With nasty comments I referred the ones kevinshorses and amazincaucasian posted.

Constructive critic is always acceptable. You don´t know how much critics I hear when riding. But I surely do need it.


----------



## DuffyDuck (Sep 27, 2011)

heidifinland said:


> With nasty comments I referred the ones kevinshorses and amazincaucasian posted.
> 
> Constructive critic is always acceptable. You don´t know how much critics I hear when riding. But I surely do need it.


There bark is worse than their bite.

Honestly, anything people tell you take it as constructive, but research it- don't take someone on a forum's word for gospel.

As has been mentioned, the video was commented on, and everyone has their own opinion. Now you have explained the situation, the guy is doing fairly well, but then more experienced riders has seen the video and given some tips which is great


----------



## henia (Jul 31, 2011)

kevinshorses said:


> He impedes the horses movement at every turn! When you flap your arms and lean from side to side you can't help but impede the horse.
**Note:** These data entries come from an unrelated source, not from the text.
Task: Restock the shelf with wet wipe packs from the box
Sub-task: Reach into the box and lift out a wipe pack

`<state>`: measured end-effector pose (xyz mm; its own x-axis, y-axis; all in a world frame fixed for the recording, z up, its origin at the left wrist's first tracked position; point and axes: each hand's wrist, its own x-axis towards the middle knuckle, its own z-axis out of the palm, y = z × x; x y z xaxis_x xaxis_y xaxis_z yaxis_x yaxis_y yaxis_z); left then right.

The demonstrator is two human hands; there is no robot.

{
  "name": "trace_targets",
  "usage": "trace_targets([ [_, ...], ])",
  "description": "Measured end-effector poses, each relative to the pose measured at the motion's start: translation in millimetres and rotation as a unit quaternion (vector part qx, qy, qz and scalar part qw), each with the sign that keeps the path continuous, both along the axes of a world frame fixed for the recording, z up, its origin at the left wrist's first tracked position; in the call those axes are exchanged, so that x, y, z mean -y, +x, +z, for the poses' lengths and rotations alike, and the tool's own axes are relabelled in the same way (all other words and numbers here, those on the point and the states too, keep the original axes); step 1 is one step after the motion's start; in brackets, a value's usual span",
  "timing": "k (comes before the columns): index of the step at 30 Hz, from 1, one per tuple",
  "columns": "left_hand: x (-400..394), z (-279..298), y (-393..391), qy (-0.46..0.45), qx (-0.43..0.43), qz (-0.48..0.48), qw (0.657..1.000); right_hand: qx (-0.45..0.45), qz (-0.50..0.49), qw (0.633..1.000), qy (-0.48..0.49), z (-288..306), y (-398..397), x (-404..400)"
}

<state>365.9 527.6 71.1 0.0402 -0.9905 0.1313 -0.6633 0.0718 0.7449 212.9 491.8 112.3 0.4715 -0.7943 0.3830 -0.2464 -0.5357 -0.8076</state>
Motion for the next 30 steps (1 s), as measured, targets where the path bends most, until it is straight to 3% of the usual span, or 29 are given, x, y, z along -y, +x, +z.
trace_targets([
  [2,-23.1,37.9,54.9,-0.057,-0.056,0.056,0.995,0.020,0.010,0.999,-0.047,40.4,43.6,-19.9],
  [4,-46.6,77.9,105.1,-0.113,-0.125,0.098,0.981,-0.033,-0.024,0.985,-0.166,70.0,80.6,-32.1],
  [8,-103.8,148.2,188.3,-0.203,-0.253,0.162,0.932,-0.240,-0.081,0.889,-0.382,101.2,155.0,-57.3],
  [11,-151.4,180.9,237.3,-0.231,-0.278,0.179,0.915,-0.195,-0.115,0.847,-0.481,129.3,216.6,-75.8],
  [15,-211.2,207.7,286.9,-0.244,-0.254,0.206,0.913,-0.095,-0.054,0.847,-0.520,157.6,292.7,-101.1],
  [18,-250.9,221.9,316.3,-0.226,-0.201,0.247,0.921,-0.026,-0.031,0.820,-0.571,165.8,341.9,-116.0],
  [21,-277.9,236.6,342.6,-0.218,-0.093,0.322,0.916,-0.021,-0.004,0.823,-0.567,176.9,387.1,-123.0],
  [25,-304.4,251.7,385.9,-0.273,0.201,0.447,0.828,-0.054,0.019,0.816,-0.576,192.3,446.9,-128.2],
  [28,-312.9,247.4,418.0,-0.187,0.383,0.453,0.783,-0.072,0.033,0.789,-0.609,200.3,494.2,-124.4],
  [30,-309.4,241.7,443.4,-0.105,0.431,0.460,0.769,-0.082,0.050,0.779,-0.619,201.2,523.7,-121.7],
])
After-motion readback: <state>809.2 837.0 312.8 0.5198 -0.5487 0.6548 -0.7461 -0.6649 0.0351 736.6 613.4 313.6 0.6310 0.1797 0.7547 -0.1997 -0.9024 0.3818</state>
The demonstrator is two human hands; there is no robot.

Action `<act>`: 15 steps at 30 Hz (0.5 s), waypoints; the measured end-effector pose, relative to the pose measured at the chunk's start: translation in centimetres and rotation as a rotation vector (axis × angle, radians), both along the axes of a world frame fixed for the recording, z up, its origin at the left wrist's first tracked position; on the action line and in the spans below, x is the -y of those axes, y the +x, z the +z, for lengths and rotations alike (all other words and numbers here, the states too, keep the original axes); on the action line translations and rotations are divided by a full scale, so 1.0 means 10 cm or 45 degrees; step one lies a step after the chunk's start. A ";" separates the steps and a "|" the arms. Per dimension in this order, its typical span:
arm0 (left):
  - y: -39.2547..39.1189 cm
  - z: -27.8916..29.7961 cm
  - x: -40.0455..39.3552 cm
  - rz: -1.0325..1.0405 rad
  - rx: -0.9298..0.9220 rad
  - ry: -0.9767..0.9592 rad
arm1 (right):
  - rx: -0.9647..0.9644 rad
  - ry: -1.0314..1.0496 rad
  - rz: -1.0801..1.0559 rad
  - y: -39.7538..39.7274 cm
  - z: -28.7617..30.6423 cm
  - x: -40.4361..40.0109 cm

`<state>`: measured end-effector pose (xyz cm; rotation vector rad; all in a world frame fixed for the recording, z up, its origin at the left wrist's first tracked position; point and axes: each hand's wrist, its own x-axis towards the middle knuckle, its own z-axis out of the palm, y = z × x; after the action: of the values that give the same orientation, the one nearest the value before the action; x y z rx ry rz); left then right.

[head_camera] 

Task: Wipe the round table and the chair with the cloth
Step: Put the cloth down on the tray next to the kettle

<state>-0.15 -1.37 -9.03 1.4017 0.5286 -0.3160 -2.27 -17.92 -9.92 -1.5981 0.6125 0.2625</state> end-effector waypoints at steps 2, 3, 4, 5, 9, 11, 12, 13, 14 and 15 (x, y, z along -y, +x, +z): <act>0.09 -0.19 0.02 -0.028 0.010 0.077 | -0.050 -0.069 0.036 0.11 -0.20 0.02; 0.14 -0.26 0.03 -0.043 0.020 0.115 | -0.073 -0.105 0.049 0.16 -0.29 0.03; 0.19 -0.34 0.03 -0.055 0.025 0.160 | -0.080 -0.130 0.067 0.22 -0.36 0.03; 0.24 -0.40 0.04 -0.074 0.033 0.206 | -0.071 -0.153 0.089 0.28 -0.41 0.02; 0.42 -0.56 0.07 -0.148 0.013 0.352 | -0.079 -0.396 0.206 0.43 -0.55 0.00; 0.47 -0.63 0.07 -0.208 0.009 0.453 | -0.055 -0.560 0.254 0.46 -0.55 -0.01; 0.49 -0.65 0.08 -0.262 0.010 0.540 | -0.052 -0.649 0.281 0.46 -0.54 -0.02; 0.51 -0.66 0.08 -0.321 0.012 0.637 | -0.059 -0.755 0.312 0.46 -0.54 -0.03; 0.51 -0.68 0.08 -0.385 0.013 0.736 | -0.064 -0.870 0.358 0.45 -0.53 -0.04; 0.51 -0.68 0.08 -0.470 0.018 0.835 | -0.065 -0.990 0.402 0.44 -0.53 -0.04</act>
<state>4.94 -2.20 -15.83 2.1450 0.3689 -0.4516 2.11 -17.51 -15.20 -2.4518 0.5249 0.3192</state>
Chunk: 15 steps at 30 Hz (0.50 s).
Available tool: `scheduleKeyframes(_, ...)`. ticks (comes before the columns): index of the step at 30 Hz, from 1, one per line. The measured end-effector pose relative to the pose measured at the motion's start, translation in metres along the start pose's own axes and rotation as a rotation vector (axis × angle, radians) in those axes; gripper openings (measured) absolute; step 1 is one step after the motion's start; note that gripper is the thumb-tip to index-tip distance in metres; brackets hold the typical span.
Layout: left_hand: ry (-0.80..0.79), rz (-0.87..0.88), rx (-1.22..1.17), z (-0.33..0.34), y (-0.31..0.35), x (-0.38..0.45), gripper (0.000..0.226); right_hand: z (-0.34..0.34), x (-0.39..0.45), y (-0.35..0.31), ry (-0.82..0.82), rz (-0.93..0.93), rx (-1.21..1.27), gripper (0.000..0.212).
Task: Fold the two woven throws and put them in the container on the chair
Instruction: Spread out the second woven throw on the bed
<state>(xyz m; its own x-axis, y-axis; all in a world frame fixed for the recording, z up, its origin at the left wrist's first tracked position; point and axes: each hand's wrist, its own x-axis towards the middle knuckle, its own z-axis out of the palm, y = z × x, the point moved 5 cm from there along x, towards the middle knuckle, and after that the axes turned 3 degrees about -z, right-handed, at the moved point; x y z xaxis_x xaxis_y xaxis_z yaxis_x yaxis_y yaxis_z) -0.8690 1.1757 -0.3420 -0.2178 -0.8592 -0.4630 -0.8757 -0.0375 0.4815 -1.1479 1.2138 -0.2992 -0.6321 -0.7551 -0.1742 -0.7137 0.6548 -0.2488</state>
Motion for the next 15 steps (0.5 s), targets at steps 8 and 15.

I think the horse does a wonderful job filling in for the sloppy riding.


Well, as I said he isn't wonderful rider, but he's better than worse. He's not balanced, but he rarely flaps on the saddle, he mostly stays in stirrups. So I think he's doing pretty well, considering his abilities. Maybe I'm wrong, only horse can say.
And leaning to side maybe isn't really bad, when doing tight turns?


----------



## kevinshorses (Aug 15, 2009)

I said nothing nasty. I was honest in my critique and if that bothers you then don't ask for an opinion.


----------



## AmazinCaucasian (Dec 10, 2010)

I wasn't being nasty at all either. I think the monkey is tremendously talented! Whiplash is very famous and has even appeared on TV commercials for Taco Bell. He's won Contract Act of the Year several times.


----------



## heidifinland (Dec 17, 2011)

AmazinCaucasian said:


> I wasn't being nasty at all either. I think the monkey is tremendously talented!


Rides like a talented monkey Well, everybody would like to get that kind of compliments...


----------



## heidifinland (Dec 17, 2011)

kevinshorses said:


> I'm not really impressed. The rider is sloppy to the extreme. The video seems to be of an overconfident amatuer than someone that really knows what he's doing. Bitless and barefoot means nothing to me.


Most of us are amateurs.
And one must be quite overconfident to start learning to ride at the age of 50.
Nothing mean in your comments??? :wink:


----------



## DuffyDuck (Sep 27, 2011)

heidifinland said:


> Rides like a talented monkey Well, everybody would like to get that kind of compliments...



If my trainer told me that, it would make my day and I'd crack open the champagne :rofl:


----------